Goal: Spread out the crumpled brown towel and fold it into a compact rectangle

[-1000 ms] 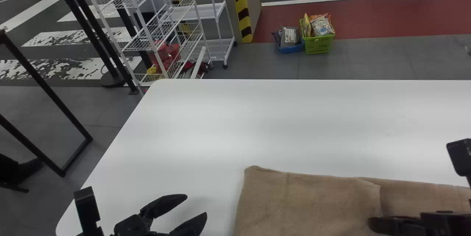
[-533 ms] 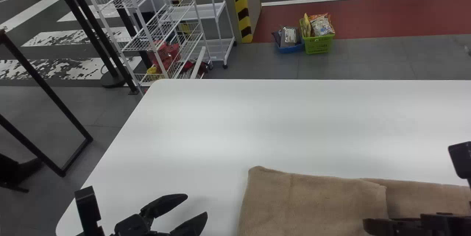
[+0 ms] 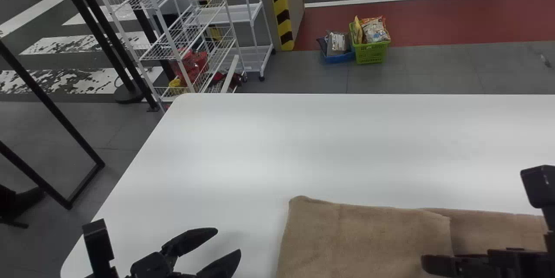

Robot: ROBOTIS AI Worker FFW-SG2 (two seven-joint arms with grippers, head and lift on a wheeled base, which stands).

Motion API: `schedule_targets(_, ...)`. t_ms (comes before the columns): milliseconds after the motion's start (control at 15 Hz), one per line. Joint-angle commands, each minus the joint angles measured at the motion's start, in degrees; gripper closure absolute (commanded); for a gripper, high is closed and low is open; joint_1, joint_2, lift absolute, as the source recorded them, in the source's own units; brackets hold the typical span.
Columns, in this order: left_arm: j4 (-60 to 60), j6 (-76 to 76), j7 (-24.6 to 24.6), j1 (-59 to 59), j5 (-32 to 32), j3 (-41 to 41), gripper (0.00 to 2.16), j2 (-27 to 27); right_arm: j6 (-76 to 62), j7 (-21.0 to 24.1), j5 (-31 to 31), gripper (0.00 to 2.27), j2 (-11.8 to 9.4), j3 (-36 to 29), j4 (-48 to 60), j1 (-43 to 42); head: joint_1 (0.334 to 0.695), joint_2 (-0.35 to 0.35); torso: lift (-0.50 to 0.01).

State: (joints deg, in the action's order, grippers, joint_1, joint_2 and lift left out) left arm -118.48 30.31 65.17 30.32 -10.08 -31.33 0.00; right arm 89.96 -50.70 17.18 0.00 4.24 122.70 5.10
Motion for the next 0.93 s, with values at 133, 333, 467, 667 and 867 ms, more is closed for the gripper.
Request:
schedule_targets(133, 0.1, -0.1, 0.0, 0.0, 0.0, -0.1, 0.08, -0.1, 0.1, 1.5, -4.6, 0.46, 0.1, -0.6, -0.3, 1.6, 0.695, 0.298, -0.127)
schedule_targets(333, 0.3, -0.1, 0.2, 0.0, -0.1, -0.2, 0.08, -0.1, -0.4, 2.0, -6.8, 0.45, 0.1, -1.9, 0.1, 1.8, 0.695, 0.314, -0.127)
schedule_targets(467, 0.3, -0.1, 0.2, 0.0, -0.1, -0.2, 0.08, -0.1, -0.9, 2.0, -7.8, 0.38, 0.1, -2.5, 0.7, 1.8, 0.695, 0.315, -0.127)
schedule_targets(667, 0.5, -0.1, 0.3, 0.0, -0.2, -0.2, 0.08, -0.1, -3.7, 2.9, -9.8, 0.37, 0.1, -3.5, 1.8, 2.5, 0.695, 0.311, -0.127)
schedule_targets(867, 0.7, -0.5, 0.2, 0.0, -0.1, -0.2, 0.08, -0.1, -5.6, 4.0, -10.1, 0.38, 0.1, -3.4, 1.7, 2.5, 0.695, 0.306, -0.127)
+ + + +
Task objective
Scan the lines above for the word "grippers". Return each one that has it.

Response to the task
Robot: ROBOTIS AI Worker FFW-SG2 (two seven-joint arms with grippers, head and lift on a wheeled base, which stands).
State: (joints deg, in the action's order, grippers, joint_1, joint_2 and lift left out) left arm -118.48 30.31 65.17 30.32 -10.08 -31.33 0.00; right arm 89.96 -50.70 17.18 0.00 4.24 122.70 5.10

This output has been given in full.